- Directions for this task
Entries follow. Return each line that contains the word "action".

Source data
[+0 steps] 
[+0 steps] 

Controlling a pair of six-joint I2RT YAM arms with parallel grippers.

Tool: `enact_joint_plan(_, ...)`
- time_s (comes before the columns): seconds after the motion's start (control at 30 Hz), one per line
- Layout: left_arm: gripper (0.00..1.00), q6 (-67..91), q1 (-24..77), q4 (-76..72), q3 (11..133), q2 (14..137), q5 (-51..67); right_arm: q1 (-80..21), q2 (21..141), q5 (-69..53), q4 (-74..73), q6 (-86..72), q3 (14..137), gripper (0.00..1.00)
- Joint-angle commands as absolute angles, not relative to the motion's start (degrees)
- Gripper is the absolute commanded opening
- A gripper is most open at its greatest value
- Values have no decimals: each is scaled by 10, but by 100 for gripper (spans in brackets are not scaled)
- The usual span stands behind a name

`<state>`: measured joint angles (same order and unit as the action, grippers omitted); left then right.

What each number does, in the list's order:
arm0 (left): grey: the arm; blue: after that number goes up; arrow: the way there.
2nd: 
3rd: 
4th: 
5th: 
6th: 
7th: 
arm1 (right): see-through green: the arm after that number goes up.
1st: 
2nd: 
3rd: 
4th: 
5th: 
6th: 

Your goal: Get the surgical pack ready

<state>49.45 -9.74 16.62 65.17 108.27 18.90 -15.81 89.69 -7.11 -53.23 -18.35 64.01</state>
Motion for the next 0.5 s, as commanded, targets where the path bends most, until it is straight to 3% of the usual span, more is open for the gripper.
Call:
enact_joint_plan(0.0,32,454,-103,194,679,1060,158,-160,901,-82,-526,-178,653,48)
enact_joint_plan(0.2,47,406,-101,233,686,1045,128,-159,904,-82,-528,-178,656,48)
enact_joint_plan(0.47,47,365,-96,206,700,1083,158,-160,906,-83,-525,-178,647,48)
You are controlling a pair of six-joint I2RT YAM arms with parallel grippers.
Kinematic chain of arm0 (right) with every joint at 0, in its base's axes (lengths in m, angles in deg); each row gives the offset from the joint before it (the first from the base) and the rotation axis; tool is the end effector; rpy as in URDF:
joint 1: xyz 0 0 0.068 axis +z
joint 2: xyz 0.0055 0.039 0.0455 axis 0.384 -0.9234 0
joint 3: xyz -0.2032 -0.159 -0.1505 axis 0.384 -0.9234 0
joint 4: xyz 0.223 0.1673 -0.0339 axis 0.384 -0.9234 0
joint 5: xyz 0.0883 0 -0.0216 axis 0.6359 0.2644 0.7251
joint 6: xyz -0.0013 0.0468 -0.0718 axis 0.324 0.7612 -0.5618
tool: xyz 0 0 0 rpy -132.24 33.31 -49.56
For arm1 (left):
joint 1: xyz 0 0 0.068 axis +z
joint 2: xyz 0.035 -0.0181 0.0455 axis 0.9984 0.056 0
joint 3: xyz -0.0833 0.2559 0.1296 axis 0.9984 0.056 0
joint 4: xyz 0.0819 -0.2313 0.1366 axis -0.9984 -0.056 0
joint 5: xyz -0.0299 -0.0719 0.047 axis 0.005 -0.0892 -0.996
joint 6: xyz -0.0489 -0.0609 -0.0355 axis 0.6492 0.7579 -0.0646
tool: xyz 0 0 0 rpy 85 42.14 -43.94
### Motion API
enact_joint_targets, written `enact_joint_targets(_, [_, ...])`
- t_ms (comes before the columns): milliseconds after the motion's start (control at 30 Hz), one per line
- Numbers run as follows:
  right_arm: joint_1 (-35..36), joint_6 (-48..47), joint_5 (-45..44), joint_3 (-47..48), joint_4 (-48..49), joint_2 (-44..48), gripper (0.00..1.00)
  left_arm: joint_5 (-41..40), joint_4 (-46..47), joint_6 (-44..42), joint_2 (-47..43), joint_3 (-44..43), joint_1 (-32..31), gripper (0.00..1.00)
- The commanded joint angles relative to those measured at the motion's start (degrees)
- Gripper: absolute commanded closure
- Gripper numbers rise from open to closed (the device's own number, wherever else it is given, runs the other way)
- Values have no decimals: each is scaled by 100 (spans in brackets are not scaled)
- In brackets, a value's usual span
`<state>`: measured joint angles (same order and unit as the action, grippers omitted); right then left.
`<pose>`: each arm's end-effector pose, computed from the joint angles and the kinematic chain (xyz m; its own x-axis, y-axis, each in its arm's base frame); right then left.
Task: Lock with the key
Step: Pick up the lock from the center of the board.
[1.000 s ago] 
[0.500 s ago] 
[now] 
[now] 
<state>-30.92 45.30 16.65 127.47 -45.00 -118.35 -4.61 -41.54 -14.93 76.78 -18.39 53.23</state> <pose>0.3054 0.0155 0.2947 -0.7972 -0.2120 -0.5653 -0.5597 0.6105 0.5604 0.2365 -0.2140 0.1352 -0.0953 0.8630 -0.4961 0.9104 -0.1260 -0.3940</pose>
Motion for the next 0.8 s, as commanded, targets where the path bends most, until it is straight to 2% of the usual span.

- Written solution
`<state>`: measured joint angles (same order and unit as the action, grippers omitted); left then right.
`<state>`: measured joint angles (same order and unit as the action, grippers omitted); right then left.

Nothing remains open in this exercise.